*Try it*:
Make an exact copy of the lines starting at the top of the listing below and ending at the line that contains "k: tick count", inclusive.

*Collected material*:
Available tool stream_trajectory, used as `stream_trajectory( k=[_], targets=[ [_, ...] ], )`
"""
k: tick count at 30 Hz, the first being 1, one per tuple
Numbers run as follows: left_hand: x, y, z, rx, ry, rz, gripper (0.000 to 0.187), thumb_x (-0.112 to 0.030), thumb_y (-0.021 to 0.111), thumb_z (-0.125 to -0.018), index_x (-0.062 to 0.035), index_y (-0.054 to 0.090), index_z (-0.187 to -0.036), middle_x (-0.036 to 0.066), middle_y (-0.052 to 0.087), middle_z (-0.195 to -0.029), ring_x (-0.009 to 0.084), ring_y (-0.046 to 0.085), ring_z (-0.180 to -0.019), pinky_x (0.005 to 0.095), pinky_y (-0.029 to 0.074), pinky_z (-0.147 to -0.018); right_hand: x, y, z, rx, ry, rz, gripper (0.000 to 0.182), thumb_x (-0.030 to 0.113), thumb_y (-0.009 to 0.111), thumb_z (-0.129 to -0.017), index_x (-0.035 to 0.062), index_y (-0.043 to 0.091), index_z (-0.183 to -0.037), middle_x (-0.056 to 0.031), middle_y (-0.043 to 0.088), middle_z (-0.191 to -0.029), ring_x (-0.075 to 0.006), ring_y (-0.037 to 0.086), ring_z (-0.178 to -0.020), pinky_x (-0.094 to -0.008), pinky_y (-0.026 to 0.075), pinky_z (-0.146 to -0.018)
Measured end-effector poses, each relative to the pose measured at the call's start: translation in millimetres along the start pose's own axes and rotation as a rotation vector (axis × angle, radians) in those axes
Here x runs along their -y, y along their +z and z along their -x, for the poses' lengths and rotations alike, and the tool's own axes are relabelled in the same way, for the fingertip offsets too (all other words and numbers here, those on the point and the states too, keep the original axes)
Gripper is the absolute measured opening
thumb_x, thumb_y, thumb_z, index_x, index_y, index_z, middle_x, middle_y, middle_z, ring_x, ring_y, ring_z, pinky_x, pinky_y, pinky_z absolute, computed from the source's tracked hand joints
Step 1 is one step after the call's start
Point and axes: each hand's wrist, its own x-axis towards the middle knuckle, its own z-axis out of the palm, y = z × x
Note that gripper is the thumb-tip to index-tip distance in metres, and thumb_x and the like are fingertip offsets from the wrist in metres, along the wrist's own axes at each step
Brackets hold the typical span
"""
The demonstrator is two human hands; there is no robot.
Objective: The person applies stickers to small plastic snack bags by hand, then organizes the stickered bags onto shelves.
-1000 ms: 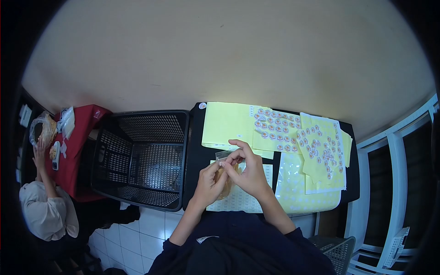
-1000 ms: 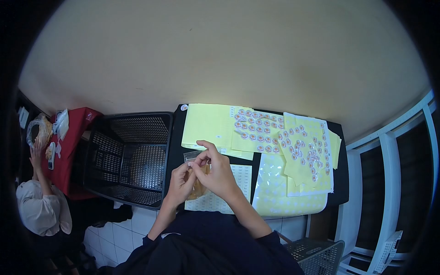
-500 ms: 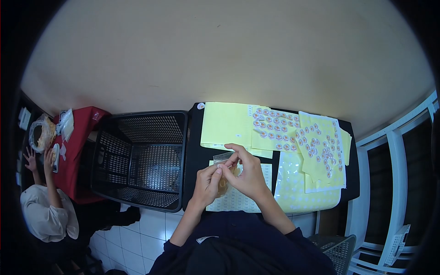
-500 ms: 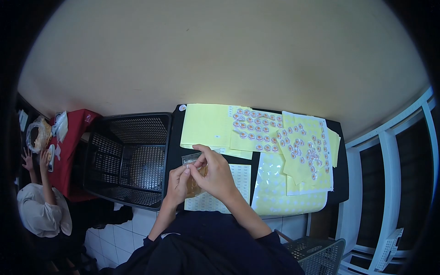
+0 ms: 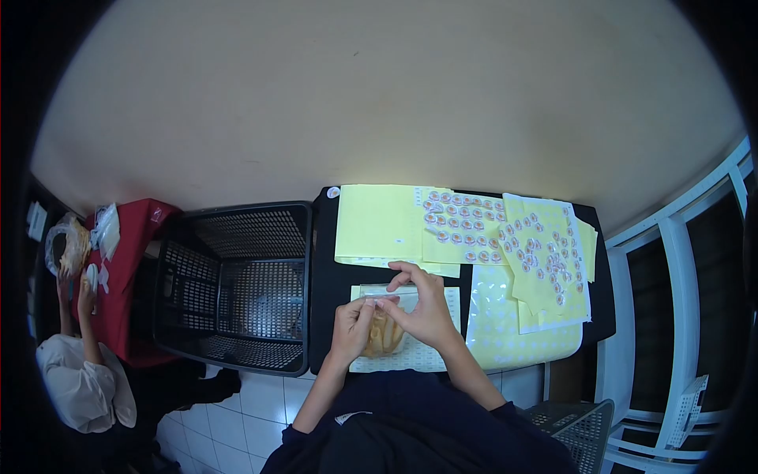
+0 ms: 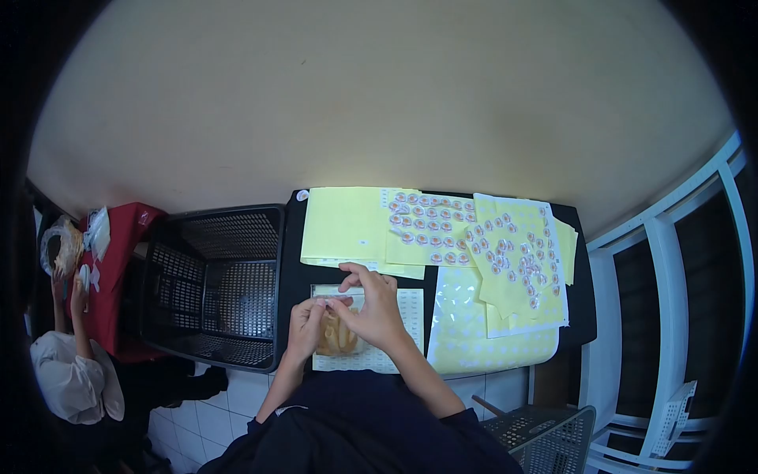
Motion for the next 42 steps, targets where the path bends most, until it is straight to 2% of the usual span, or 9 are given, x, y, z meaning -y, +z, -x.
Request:
stream_trajectory(
  k=[9,12,16,18,22,25,31,37,42],
  targets=[
    [19,4,-9,0.027,-0.058,0.137,0.025,-0.009,0.041,-0.087,0.0054,0.061,-0.091,0.013,0.064,-0.088,0.0154,0.060,-0.082,0.0258,0.046,-0.075,-27,0,8,-0.002,0.032,-0.061,0.046,0.012,0.071,-0.063,0.0032,0.051,-0.104,-0.0063,0.057,-0.077,-0.0165,0.057,-0.076,-0.0285,0.041,-0.074],
    [25,-6,-14,-0.102,-0.137,0.215,0.021,-0.008,0.044,-0.087,0.0059,0.060,-0.088,0.013,0.063,-0.086,0.0157,0.060,-0.079,0.0250,0.047,-0.072,-40,-15,9,0.003,0.072,-0.164,0.041,0.015,0.070,-0.067,0.0057,0.053,-0.103,-0.0041,0.056,-0.089,-0.0123,0.053,-0.083,-0.0256,0.042,-0.065],
    [49,-34,-20,-0.270,-0.259,0.419,0.023,-0.017,0.044,-0.086,0.0037,0.054,-0.085,0.014,0.061,-0.081,0.0184,0.060,-0.071,0.0284,0.049,-0.069,-83,-28,0,-0.178,0.230,-0.109,0.030,0.011,0.067,-0.070,0.0051,0.056,-0.097,-0.0039,0.056,-0.085,-0.0113,0.054,-0.079,-0.0243,0.041,-0.061],
    [60,-46,-23,-0.307,-0.277,0.474,0.024,-0.018,0.042,-0.086,0.0029,0.054,-0.085,0.015,0.060,-0.083,0.0197,0.059,-0.076,0.0306,0.049,-0.071,-99,-36,-14,-0.262,0.287,0.051,0.023,0.011,0.064,-0.071,0.0025,0.058,-0.091,-0.0087,0.056,-0.083,-0.0175,0.055,-0.073,-0.0285,0.044,-0.064],
    [71,-54,-26,-0.343,-0.301,0.495,0.027,-0.020,0.040,-0.086,0.0032,0.054,-0.089,0.015,0.060,-0.086,0.0212,0.058,-0.081,0.0328,0.048,-0.075,-126,-39,-40,-0.210,0.248,0.194,0.019,0.007,0.060,-0.072,0.0001,0.058,-0.089,-0.0106,0.056,-0.082,-0.0229,0.055,-0.073,-0.0320,0.045,-0.065],
    [74,-58,-25,-0.346,-0.312,0.522,0.027,-0.020,0.041,-0.086,0.0030,0.054,-0.092,0.014,0.060,-0.088,0.0214,0.058,-0.081,0.0330,0.048,-0.075,-137,-32,-52,-0.167,0.139,0.282,0.018,0.006,0.059,-0.072,-0.0005,0.058,-0.089,-0.0118,0.055,-0.083,-0.0258,0.056,-0.075,-0.0339,0.045,-0.067],
    [69,-58,-26,-0.356,-0.335,0.594,0.024,-0.016,0.042,-0.086,0.0052,0.053,-0.088,0.015,0.059,-0.087,0.0210,0.057,-0.084,0.0312,0.047,-0.077,-152,-23,-68,-0.053,0.211,0.384,0.018,0.006,0.058,-0.073,-0.0015,0.058,-0.089,-0.0135,0.058,-0.080,-0.0281,0.057,-0.077,-0.0341,0.046,-0.068],
    [66,-58,-28,-0.338,-0.363,0.590,0.023,-0.016,0.041,-0.086,0.0038,0.053,-0.084,0.015,0.059,-0.087,0.0208,0.058,-0.083,0.0316,0.047,-0.076,-167,-31,-73,-0.071,0.334,0.090,0.012,0.002,0.054,-0.077,-0.0041,0.057,-0.086,-0.0154,0.061,-0.074,-0.0226,0.061,-0.061,-0.0297,0.048,-0.056],
    [72,-59,-27,-0.326,-0.347,0.618,0.023,-0.016,0.040,-0.086,0.0038,0.053,-0.085,0.014,0.059,-0.086,0.0204,0.058,-0.081,0.0312,0.047,-0.075,-168,-30,-70,-0.162,0.326,0.022,0.011,0.000,0.054,-0.077,-0.0045,0.058,-0.085,-0.0145,0.060,-0.072,-0.0203,0.061,-0.060,-0.0286,0.047,-0.054]
  ],
)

*Exercise output*:
Available tool stream_trajectory, used as `stream_trajectory( k=[_], targets=[ [_, ...] ], )`
"""
k: tick count at 30 Hz, the first being 1, one per tuple

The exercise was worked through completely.